Ma da dove deriva la ricchezza delle imprese italiane? Oggi oltre un terzo della ricchezza delle imprese deriva da ciò che posseggono, i due terzi dal valore aggiunto che producono. Il 63% proviene infatti dal cosiddetto patrimonio non finanziario, cioè dagli edifici posseduti, da impianti e da macchinari, mentre il 32% deriverebbe dalla componente finanziaria: titoli, azioni, depositi, derivati e riserve assicurative.
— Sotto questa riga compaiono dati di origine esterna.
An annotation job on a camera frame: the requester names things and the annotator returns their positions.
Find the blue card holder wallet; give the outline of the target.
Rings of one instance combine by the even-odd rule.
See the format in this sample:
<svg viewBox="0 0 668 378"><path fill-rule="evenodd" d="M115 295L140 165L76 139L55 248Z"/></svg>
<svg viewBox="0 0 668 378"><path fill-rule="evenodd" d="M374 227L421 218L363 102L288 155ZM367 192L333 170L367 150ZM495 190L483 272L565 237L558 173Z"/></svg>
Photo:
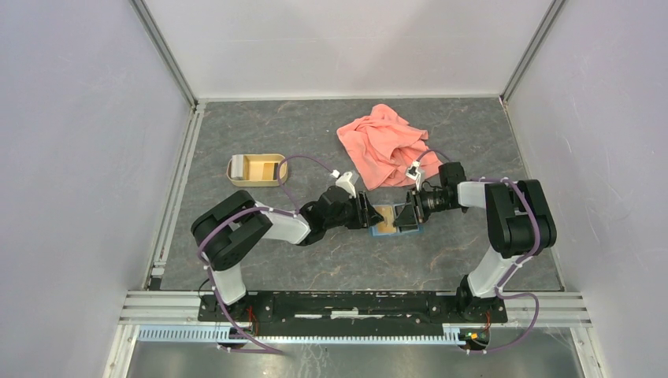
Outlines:
<svg viewBox="0 0 668 378"><path fill-rule="evenodd" d="M404 205L375 205L374 209L384 218L380 223L375 224L370 229L370 234L373 237L397 236L414 233L422 233L423 226L419 224L411 224L408 226L397 227L394 221L398 217Z"/></svg>

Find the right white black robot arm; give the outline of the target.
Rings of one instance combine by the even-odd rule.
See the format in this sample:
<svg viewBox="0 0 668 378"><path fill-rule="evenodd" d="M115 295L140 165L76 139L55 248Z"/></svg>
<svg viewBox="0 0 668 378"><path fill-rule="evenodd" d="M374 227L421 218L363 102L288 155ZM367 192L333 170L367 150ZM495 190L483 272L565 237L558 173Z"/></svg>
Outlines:
<svg viewBox="0 0 668 378"><path fill-rule="evenodd" d="M469 180L458 162L439 167L440 185L408 192L406 205L393 224L406 228L424 224L433 213L471 208L486 214L490 247L478 266L466 275L457 291L455 312L475 321L497 299L510 278L557 239L555 222L538 180Z"/></svg>

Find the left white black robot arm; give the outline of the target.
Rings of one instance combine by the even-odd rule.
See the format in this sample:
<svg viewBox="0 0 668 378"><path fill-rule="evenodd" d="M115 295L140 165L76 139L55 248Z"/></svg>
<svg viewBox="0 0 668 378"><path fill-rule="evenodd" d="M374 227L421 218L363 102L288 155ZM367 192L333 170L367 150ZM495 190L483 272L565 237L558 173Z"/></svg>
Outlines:
<svg viewBox="0 0 668 378"><path fill-rule="evenodd" d="M317 200L289 212L238 190L198 217L191 225L191 234L217 296L217 310L227 320L237 321L247 312L241 261L261 240L309 246L332 228L357 230L383 221L362 191L353 195L331 186Z"/></svg>

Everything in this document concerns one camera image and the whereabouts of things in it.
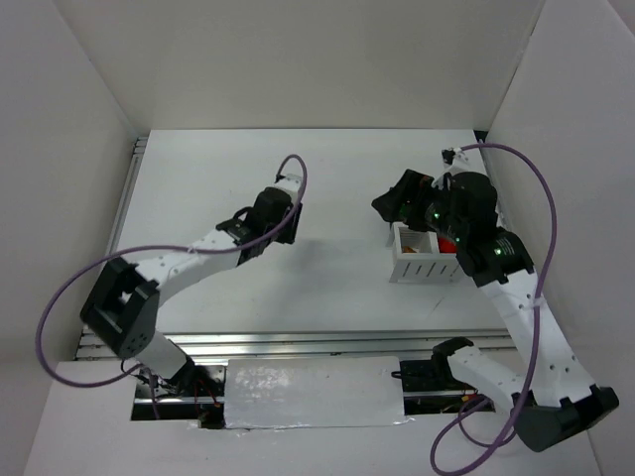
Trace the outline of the red curved lego brick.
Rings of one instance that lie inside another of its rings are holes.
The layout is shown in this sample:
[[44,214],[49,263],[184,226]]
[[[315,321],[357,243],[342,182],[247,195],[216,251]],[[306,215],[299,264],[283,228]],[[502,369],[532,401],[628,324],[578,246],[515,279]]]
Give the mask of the red curved lego brick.
[[455,244],[452,243],[451,241],[443,238],[443,237],[439,237],[438,238],[438,247],[439,247],[439,251],[442,254],[455,254],[456,253]]

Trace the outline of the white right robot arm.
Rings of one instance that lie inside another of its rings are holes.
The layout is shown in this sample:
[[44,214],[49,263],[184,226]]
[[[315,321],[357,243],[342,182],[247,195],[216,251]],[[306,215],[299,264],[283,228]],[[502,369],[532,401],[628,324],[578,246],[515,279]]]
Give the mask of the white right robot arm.
[[466,338],[434,354],[453,379],[469,384],[515,416],[513,428],[542,452],[602,421],[619,406],[580,364],[542,295],[539,273],[521,239],[498,223],[497,191],[480,173],[434,179],[412,170],[372,200],[388,223],[434,232],[455,246],[462,271],[494,304],[528,366],[523,384]]

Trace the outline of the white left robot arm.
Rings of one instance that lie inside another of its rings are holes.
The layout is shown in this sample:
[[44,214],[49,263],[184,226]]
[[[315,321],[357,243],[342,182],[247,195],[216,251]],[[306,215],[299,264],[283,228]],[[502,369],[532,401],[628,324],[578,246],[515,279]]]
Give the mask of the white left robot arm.
[[279,176],[252,206],[183,252],[138,263],[109,260],[83,305],[81,320],[118,358],[135,359],[169,386],[188,389],[203,371],[156,329],[160,307],[200,281],[259,257],[272,243],[292,244],[303,190],[300,178]]

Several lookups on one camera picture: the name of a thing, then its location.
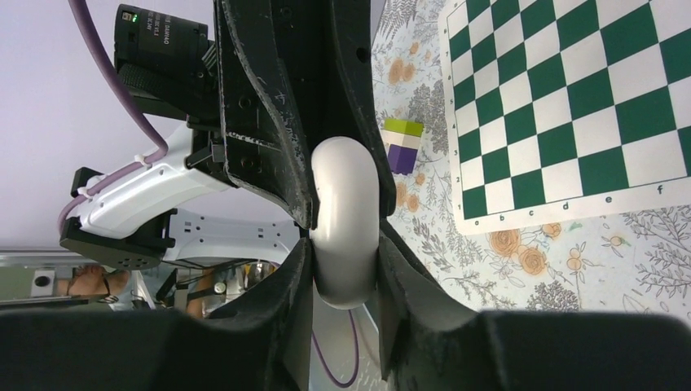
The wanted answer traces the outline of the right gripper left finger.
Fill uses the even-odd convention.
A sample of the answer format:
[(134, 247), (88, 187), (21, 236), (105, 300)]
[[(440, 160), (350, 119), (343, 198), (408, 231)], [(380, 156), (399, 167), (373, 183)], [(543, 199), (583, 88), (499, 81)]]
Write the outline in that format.
[(208, 390), (306, 390), (310, 376), (312, 261), (300, 239), (279, 269), (215, 310)]

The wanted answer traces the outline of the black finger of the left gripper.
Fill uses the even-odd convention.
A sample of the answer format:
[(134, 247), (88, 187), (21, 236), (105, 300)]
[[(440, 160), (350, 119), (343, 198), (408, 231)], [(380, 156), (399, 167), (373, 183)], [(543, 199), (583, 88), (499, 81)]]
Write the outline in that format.
[(371, 154), (379, 179), (379, 215), (395, 209), (395, 185), (376, 121), (370, 41), (369, 1), (318, 1), (322, 52), (316, 95), (316, 124), (306, 127), (313, 152), (324, 140), (343, 136)]
[(315, 187), (299, 105), (300, 45), (316, 28), (312, 1), (216, 1), (224, 169), (230, 182), (315, 221)]

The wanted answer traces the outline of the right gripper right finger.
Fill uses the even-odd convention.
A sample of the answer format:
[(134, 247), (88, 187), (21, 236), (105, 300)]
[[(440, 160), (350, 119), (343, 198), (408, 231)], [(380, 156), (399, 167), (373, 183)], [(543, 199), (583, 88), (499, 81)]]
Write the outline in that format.
[(381, 375), (390, 390), (480, 390), (477, 313), (452, 299), (398, 232), (381, 222), (376, 260)]

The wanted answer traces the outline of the white earbud case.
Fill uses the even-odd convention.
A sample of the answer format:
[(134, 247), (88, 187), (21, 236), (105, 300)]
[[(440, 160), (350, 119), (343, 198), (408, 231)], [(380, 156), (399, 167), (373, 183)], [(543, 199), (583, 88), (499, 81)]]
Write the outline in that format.
[(366, 147), (347, 137), (321, 142), (311, 167), (319, 198), (310, 239), (322, 300), (339, 310), (362, 305), (376, 285), (379, 178)]

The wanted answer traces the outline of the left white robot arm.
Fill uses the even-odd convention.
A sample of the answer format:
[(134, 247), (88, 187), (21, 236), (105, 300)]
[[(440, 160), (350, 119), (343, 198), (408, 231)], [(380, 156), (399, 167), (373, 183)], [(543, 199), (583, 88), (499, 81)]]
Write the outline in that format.
[(75, 173), (62, 247), (126, 270), (219, 257), (220, 225), (181, 205), (232, 188), (278, 205), (300, 236), (325, 231), (328, 215), (392, 213), (369, 1), (216, 1), (212, 26), (122, 4), (113, 57), (86, 3), (69, 6), (156, 147), (110, 174)]

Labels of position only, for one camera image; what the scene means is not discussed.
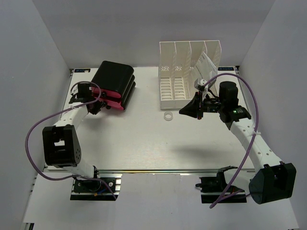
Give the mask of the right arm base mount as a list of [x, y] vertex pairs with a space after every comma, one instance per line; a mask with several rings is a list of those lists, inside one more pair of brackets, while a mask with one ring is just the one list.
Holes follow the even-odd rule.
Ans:
[[[226, 173], [235, 172], [236, 166], [226, 166], [218, 169], [215, 176], [204, 176], [200, 177], [200, 182], [195, 184], [195, 187], [201, 192], [201, 203], [210, 204], [213, 203], [222, 191], [226, 188]], [[247, 198], [245, 191], [242, 190], [234, 196], [220, 201], [220, 203], [246, 203]]]

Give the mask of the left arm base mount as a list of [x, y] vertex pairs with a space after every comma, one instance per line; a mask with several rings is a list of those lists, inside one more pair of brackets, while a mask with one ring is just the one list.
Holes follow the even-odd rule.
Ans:
[[[115, 197], [118, 197], [121, 185], [121, 178], [116, 177], [101, 177], [105, 181]], [[102, 182], [89, 180], [74, 180], [70, 200], [72, 201], [115, 201], [115, 198], [110, 193], [109, 189]]]

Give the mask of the white instruction booklet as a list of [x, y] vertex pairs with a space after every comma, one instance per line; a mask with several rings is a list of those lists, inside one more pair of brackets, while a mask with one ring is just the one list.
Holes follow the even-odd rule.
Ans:
[[217, 67], [203, 51], [191, 72], [193, 85], [197, 78], [203, 78], [208, 82], [217, 74], [218, 74]]

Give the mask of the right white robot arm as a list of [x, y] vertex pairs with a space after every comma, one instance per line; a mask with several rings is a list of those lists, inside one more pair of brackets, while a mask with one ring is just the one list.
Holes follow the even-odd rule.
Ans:
[[242, 172], [241, 167], [220, 168], [215, 177], [202, 177], [195, 186], [203, 193], [226, 192], [220, 202], [230, 198], [241, 198], [247, 193], [257, 204], [264, 204], [292, 196], [296, 168], [292, 163], [283, 162], [254, 128], [251, 115], [239, 105], [238, 88], [234, 82], [223, 81], [219, 85], [217, 97], [203, 97], [203, 92], [195, 93], [193, 99], [179, 113], [198, 120], [204, 113], [218, 113], [221, 121], [239, 140], [247, 151], [255, 175]]

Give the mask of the clear tape roll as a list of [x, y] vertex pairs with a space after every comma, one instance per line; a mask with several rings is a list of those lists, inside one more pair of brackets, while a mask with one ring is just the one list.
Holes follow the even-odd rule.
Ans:
[[164, 112], [164, 120], [171, 121], [173, 119], [173, 113], [171, 111]]

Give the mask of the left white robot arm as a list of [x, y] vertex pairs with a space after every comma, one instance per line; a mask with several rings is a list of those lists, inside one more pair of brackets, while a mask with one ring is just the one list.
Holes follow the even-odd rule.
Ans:
[[77, 92], [72, 93], [61, 118], [42, 131], [45, 163], [86, 178], [85, 186], [90, 191], [97, 191], [101, 187], [101, 179], [97, 176], [97, 168], [82, 158], [76, 130], [90, 112], [97, 112], [102, 107], [103, 102], [99, 100], [101, 90], [90, 81], [78, 82], [73, 87], [77, 88]]

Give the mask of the black pink drawer organizer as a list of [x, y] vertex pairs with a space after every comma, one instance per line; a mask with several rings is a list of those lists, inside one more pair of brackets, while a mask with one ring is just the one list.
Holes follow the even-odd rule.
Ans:
[[136, 86], [133, 67], [103, 61], [95, 73], [92, 82], [98, 87], [92, 88], [95, 98], [106, 102], [108, 107], [125, 110]]

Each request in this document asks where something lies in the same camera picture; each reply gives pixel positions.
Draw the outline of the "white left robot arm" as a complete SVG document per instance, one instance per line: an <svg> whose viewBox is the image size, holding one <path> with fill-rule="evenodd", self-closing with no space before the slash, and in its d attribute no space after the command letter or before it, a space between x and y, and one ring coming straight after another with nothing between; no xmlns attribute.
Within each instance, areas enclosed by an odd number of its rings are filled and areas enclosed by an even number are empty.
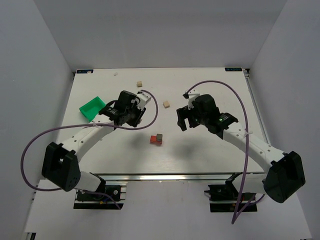
<svg viewBox="0 0 320 240"><path fill-rule="evenodd" d="M42 176L66 192L73 189L103 192L105 180L80 170L82 157L117 126L137 127L150 100L151 97L141 91L136 94L121 91L117 100L99 110L90 126L61 143L52 142L46 147Z"/></svg>

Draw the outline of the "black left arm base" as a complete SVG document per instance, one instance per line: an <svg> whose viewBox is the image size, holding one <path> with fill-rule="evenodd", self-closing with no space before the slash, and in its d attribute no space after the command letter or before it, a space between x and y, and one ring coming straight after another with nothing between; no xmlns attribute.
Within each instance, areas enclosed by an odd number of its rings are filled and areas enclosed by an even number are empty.
<svg viewBox="0 0 320 240"><path fill-rule="evenodd" d="M126 182L104 180L105 186L96 192L77 189L73 208L75 210L121 210L127 193Z"/></svg>

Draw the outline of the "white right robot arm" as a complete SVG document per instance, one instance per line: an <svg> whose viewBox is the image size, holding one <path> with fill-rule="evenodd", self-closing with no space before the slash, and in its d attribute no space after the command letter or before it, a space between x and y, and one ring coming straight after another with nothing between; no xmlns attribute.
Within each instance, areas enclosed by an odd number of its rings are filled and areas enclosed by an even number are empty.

Gli immobili non residenziali incidono per il 25% della ricchezza lorda delle imprese, mentre gli impianti e macchinari per l’11%. Le altre fette più consistenti sono dovute alla rendita delle azioni e di altre partecipazioni (14%) e dagli altri conti attivi (13%), che includono principalmente crediti commerciali. Si osserva che complessivamente i crediti commerciali bilanciano i debiti che troviamo tra le passività.
Il peso della parte finanziaria risulta comunque in crescita dal 2013, raggiungendo nel 2017 quota 1.840 miliardi di euro.